A. Licensor has adopted and used the trademark BROGA in connection with yoga instruction services, and
owns all the right, title and interest in and to such trademark.

B. Licensor desires to grant to Licensee, and Licensee wishes to obtain from Licensor, the right, privilege and
license to use the trademark BROGA in connection with yoga instruction services, subject to the terms and
conditions herein set forth.

NOW THEREFORE, in consideration of the mutual promises set forth below and for other good and valuable
consideration, the receipt and sufficiency of which are hereby acknowledged, Licensor and Licensee hereby agree as
follows:

1. Definitions.

The following definitions shall be applicable throughout this Agreement:

1.1 “Services” shall mean conducting yoga classes under the supervision of a live instructor, for the
BROGA classes set forth on the Cover Sheet, in accordance with the Usage Guidelines, under the
Licensed Mark.

1.2 “Licensed Mark” shall mean the trademark BROGA.
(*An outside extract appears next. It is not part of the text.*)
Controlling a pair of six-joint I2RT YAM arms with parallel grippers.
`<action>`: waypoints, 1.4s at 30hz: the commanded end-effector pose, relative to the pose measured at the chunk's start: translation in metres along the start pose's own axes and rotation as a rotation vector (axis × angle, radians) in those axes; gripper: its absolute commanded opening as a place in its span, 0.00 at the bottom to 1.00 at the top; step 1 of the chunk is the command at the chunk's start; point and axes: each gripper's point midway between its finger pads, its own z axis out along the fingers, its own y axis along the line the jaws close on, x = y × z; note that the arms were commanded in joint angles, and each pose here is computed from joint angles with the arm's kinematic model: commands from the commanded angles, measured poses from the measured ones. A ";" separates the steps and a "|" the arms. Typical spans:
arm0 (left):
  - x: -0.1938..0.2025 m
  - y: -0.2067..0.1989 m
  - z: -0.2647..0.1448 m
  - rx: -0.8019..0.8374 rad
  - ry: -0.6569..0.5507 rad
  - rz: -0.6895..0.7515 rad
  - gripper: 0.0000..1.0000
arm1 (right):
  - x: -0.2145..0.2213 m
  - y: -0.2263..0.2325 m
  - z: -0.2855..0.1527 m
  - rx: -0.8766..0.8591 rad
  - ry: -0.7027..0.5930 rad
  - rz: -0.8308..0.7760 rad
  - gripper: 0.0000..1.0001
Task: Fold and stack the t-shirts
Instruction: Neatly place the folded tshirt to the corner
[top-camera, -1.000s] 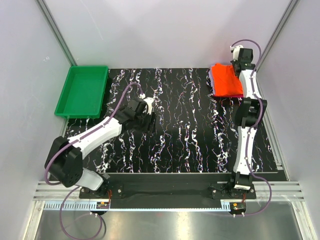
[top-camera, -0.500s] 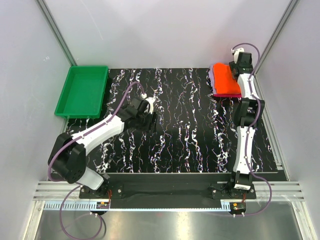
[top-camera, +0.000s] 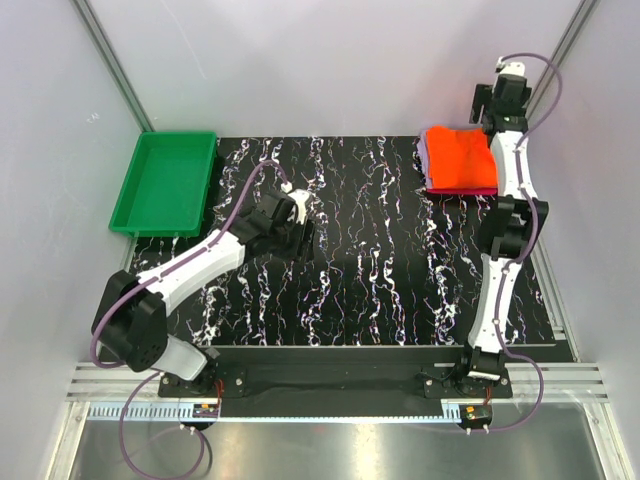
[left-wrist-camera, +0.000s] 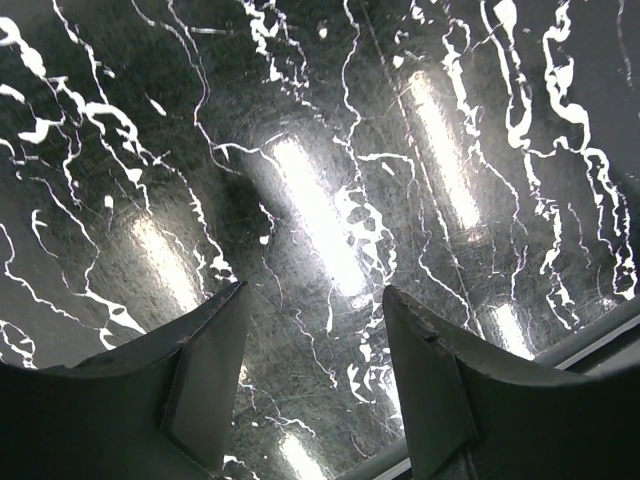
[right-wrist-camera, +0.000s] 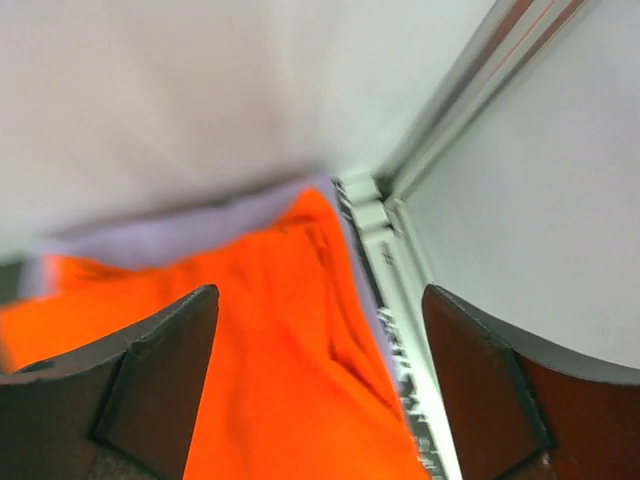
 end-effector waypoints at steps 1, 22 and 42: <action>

1.3 “Authorized Location” shall mean the yoga studio at the physical address or addresses listed on
the Cover Sheet.

1.4 “Authorized Instructor” shall mean Licensee, if Licensee is a yoga instructor, and/or yoga
instructors who operate under the control and at the direction of Licensee at the Authorized
Location, all of whom meet the preliminary safety and training requirements of Section 3.

2. Grant of License.

2.1 Trademark License: Subject to the terms and conditions of this Agreement, Licensor hereby grants
to Licensee the non-exclusive license and privilege for the Licensee to use the Licensed Mark in
connection with Licensee’s advertising, marketing, promotion, sale and provision of the Services
at the Authorized Location. The licensed rights include a license to any registrations of the
Licensed Mark owned by the Licensor during the term of this Agreement.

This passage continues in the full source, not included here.